*** Opening SUPPLIED DATA ***
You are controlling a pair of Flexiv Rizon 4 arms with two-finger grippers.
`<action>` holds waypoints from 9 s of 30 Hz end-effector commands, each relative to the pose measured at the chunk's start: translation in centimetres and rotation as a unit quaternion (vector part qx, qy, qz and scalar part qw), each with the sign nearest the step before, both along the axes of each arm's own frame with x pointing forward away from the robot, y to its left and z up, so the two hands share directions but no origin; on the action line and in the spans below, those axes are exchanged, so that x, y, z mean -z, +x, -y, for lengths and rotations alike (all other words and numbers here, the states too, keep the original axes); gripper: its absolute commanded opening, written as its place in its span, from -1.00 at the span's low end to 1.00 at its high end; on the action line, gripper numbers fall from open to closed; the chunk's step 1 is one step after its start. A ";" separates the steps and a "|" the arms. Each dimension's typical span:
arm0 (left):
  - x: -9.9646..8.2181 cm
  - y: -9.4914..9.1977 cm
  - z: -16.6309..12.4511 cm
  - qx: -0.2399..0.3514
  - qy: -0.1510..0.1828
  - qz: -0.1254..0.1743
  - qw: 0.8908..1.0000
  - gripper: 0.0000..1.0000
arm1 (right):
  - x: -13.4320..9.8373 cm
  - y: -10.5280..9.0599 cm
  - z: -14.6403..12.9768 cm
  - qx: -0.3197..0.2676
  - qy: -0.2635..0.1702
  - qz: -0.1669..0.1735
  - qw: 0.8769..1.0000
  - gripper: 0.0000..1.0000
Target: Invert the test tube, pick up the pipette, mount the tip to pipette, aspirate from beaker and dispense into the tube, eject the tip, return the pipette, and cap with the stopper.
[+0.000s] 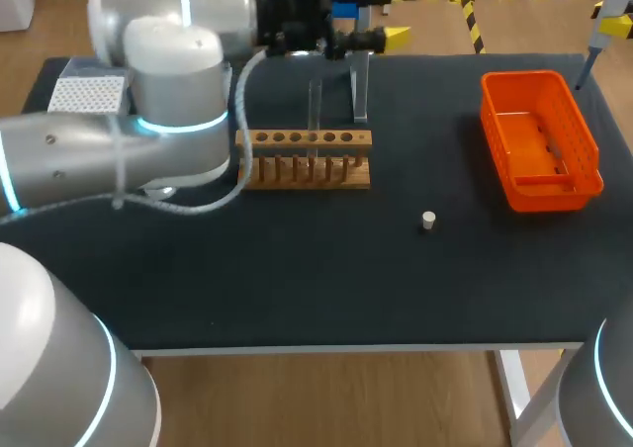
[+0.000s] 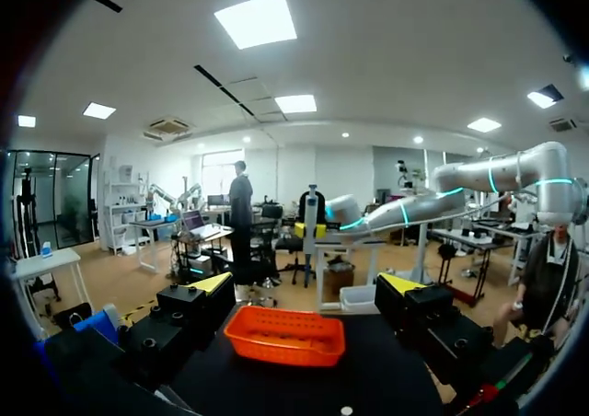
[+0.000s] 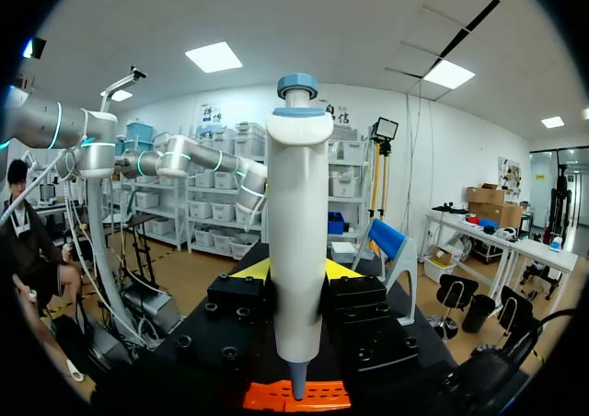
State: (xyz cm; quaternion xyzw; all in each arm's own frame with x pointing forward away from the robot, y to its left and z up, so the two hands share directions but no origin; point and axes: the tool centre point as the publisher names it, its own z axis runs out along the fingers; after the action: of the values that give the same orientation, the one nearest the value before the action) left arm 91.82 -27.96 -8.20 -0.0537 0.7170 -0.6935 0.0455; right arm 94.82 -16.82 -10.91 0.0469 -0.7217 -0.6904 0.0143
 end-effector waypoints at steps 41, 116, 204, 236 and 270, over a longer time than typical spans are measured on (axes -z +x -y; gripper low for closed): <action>2.8 -2.2 -8.5 -0.006 -0.009 -0.011 1.000 1.00 | -0.1 -0.1 0.0 0.001 -0.002 0.000 1.000 -1.00; 2.8 -2.2 -8.5 -0.006 -0.009 -0.011 1.000 1.00 | 4.4 -5.0 -37.6 -0.051 0.002 -0.034 0.998 -1.00; 2.8 -2.2 -8.5 -0.006 -0.009 -0.011 1.000 -1.00 | 4.3 0.4 -30.4 0.091 -0.104 -0.050 0.989 1.00; 2.8 -2.2 -8.5 -0.006 -0.009 -0.011 1.000 -1.00 | 6.2 12.9 -34.6 0.207 -0.178 -0.012 0.962 1.00; 2.8 -1.8 -10.5 -0.036 -0.006 -0.014 0.999 -1.00 | 6.0 13.0 -34.6 0.208 -0.175 -0.008 0.962 1.00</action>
State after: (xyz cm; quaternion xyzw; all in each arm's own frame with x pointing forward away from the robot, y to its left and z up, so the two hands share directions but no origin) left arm 90.49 -18.64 -11.42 -0.0799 0.7151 -0.6925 0.0519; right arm 107.76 17.85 -17.00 -0.1138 -0.8243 -0.5421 -0.1173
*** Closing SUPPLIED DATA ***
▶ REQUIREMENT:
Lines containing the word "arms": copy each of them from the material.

▶ REPLY TO THE TASK:
You are controlling a pair of Flexiv Rizon 4 arms with two-finger grippers.
`<action>` holds waypoints from 9 s of 30 Hz end-effector commands, each relative to the pose measured at the chunk's start: translation in centimetres and rotation as a unit quaternion (vector part qx, qy, qz and scalar part qw), each with the sign nearest the step before, both along the axes of each arm's own frame with x pointing forward away from the robot, y to its left and z up, so the two hands share directions but no origin; on the action line and in the spans below, those axes are exchanged, so that x, y, z mean -z, +x, -y, for lengths and rotations alike (all other words and numbers here, the states too, keep the original axes); gripper: its absolute commanded opening, written as its place in its span, from -1.00 at the span's low end to 1.00 at its high end; on the action line, gripper numbers fall from open to closed; the chunk's step 1 is one step after its start. A ";" separates the steps and a "|" the arms. Each dimension's typical span:

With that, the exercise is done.